The three-month fishing season north of the Great Dividing Range is an exciting time for many campers and fishers, who look forward spending time with family and friends while they catch the prized freshwater crayfish.

Victorian Fisheries Authority chief executive Travis Dowling said Murray spiny crayfish season is his favorite time of year too, because it’s a great excuse to take the kids camping and get them outdoors.

“It’s something everyone can try, especially families and kids of all ages, and guaranteed to make your family camping trip one to remember.”

While Mr Dowling is keen for all Victorians to give it a go, he would also like to remind people to know their limits and remember to clearly label their hoop nets if using them.

“We want everyone to do the right thing, so it’s important to read up on bag and possession limits, carefully measure the size of crays caught and fish with the right gear. This includes clearly labelling your nets with name and address.”

“It’s also really important to return undersize or oversize crays and females in berry so the fishery remains sustainable in the long run for all to enjoy.”

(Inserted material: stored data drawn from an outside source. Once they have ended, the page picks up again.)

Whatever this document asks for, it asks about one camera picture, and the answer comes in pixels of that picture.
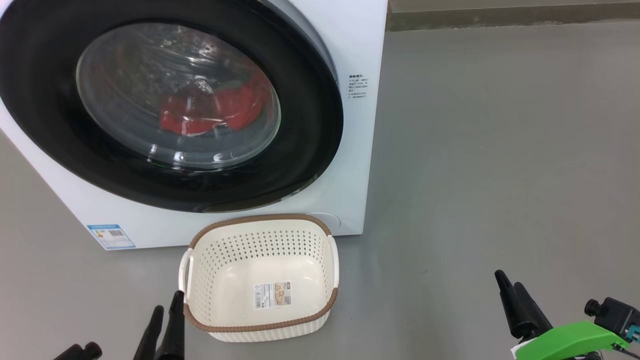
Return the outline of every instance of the front-loading washer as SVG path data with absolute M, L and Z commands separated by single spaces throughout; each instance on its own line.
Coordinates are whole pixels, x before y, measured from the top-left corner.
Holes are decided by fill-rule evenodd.
M 0 127 L 105 249 L 363 231 L 386 0 L 0 0 Z

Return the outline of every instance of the laundry basket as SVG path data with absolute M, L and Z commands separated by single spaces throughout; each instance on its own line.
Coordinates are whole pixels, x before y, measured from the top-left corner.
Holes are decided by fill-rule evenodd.
M 222 341 L 310 334 L 338 294 L 338 252 L 329 229 L 308 215 L 264 215 L 200 231 L 180 262 L 184 315 Z

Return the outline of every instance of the round glass door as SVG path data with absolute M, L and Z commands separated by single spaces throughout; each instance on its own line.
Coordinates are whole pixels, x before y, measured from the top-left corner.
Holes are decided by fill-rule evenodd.
M 216 36 L 173 24 L 111 30 L 84 51 L 76 86 L 110 136 L 148 161 L 217 170 L 262 152 L 280 125 L 273 85 Z

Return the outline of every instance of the washing machine door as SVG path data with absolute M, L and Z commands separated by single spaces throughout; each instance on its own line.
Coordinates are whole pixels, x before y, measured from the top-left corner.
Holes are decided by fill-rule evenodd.
M 77 176 L 180 211 L 279 201 L 342 136 L 326 57 L 257 0 L 15 0 L 0 20 L 0 96 Z

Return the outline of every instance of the perforated basket wall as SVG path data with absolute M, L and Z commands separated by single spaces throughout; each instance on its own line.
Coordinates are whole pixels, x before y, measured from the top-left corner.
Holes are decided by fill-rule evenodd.
M 308 300 L 311 306 L 319 308 L 317 312 L 260 323 L 264 313 L 242 308 L 242 313 L 237 314 L 237 321 L 229 320 L 228 314 L 221 320 L 215 307 L 220 303 L 220 294 L 216 291 L 221 291 L 223 272 L 228 275 L 229 269 L 240 264 L 256 272 L 256 266 L 264 265 L 265 269 L 258 271 L 263 274 L 282 270 L 285 266 L 278 267 L 278 264 L 283 261 L 298 259 L 307 259 L 307 263 L 317 266 L 318 296 Z M 243 277 L 242 281 L 247 281 L 247 278 L 250 276 Z M 180 264 L 179 287 L 186 294 L 185 317 L 222 341 L 280 340 L 314 332 L 328 318 L 337 296 L 338 283 L 339 260 L 333 237 L 322 222 L 307 215 L 265 215 L 210 225 L 196 235 Z M 239 325 L 229 326 L 230 322 Z

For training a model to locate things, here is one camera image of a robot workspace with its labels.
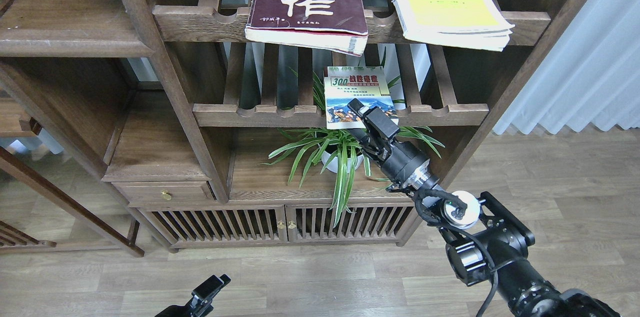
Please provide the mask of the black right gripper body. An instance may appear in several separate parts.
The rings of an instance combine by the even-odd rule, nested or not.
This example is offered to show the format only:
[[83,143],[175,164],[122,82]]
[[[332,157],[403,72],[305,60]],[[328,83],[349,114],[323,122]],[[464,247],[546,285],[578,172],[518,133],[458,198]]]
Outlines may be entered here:
[[372,144],[363,152],[377,164],[391,181],[391,192],[416,193],[438,190],[438,178],[429,171],[429,159],[409,142],[394,137],[391,144]]

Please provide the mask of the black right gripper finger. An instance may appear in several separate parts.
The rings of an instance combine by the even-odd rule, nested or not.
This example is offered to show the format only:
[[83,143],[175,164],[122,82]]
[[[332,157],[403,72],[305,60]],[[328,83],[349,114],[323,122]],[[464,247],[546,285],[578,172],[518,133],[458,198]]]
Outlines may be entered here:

Murray cray fishing rules include a:
• daily bag limit of two crays per person on or near Victorian waters;
• total possession limit of for crays anywhere in Victoria including your car, boat or home;
• minimum carapace length (the hard upper shell) of 10cm and a maximum of 12cm;
• valid recreational fishing licence, unless exempt;
• requirement to immediately release female crays with eggs or young attached, and any undersize or oversize crays.

Mr Dowling said equipment restrictions also applied.

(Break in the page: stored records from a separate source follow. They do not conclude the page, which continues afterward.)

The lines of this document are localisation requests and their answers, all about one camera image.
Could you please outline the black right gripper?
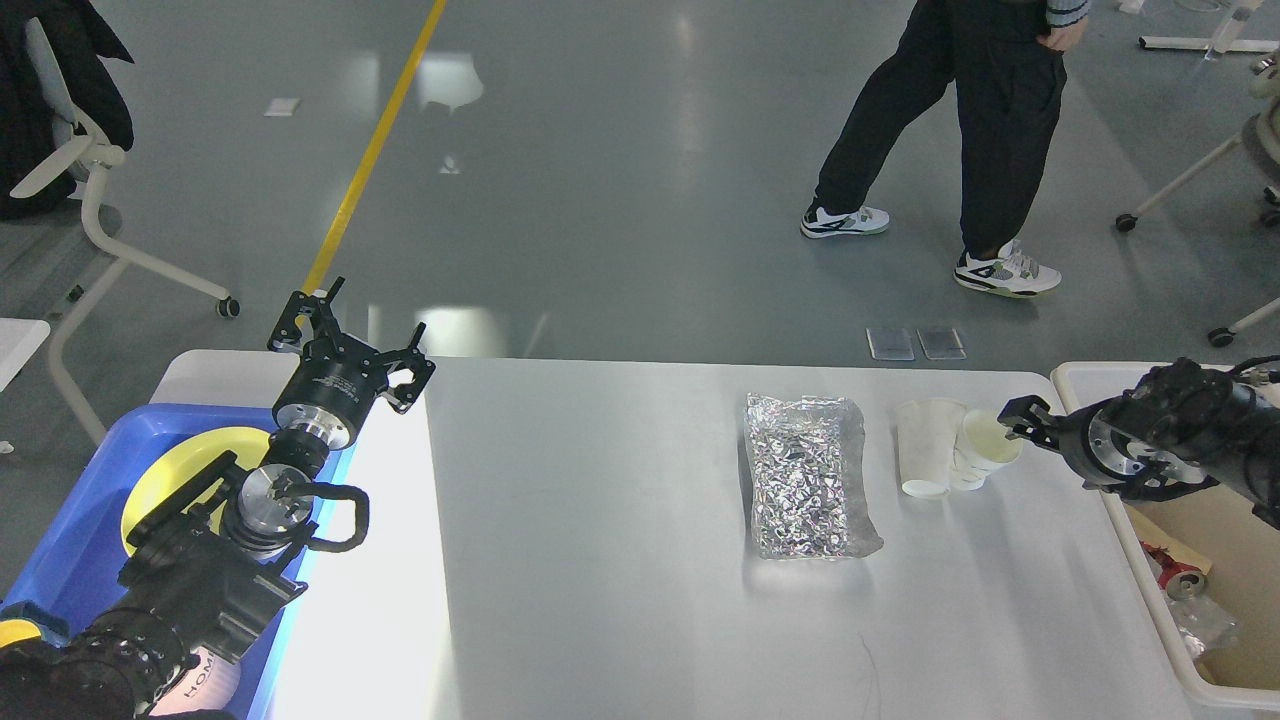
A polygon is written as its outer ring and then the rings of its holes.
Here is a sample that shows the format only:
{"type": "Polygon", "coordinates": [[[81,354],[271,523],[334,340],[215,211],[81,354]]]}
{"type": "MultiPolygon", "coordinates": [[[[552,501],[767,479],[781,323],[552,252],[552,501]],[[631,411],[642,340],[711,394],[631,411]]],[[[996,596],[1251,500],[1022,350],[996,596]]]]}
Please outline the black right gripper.
{"type": "Polygon", "coordinates": [[[1068,415],[1055,415],[1050,402],[1028,395],[1009,400],[997,423],[1010,437],[1038,448],[1059,451],[1085,489],[1105,493],[1144,493],[1148,468],[1125,455],[1129,438],[1105,419],[1107,405],[1091,405],[1068,415]]]}

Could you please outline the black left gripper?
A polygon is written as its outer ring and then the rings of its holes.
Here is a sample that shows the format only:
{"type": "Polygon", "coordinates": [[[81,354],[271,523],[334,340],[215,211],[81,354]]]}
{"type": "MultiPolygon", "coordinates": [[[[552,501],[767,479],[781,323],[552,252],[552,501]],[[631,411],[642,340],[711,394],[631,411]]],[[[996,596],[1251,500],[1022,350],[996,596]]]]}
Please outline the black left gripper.
{"type": "Polygon", "coordinates": [[[436,364],[421,350],[425,323],[413,328],[410,342],[378,355],[364,345],[346,345],[332,310],[344,278],[324,292],[294,291],[268,337],[268,350],[297,354],[300,364],[273,407],[282,430],[303,430],[328,448],[347,448],[367,420],[380,396],[397,414],[406,414],[420,398],[436,364]]]}

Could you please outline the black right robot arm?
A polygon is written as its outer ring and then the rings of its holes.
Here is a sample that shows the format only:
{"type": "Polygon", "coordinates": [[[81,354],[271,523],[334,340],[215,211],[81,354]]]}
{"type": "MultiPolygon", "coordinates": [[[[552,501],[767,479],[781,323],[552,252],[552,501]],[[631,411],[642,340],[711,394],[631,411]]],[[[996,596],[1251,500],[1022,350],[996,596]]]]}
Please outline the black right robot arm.
{"type": "Polygon", "coordinates": [[[1061,456],[1087,489],[1166,502],[1224,486],[1277,527],[1279,410],[1257,384],[1265,363],[1219,370],[1180,357],[1065,416],[1032,395],[1007,401],[997,421],[1061,456]]]}

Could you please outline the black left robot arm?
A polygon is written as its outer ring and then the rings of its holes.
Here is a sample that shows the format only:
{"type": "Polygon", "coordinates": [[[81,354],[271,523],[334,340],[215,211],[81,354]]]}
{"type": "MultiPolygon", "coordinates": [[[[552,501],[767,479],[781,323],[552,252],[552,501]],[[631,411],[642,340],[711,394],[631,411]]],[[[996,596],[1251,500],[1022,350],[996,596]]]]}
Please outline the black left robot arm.
{"type": "Polygon", "coordinates": [[[198,666],[205,650],[237,664],[307,589],[287,566],[305,550],[344,553],[370,527],[367,493],[323,482],[374,404],[398,414],[435,372],[419,323],[403,348],[381,351],[343,332],[332,301],[296,291],[269,337],[300,360],[271,409],[275,429],[251,469],[223,450],[128,532],[124,596],[65,644],[40,637],[3,647],[5,719],[138,719],[198,666]]]}

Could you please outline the person hand at hip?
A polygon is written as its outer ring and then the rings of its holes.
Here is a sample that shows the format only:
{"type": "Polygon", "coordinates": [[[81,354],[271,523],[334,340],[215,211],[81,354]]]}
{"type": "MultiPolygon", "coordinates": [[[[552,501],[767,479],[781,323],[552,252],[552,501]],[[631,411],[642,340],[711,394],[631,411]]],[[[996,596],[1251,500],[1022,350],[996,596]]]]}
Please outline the person hand at hip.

“They can be taken by hand, up to 10 baited lines without hooks, or with five or 10 hoop nets depending on the waterway.”

Mr Dowling said Operation Oak would target Victoria’s north central and north east river systems, particularly during the Queen’s Birthday long weekend.

“Officers from across the state will be conducting uniformed and plain-clothed patrols of rivers and lakes to ensure fishers are fishing sustainably,” Mr Dowling said.

“It’s also important to keep in mind that a New South Wales fishing licence is required to fish the Murray River.”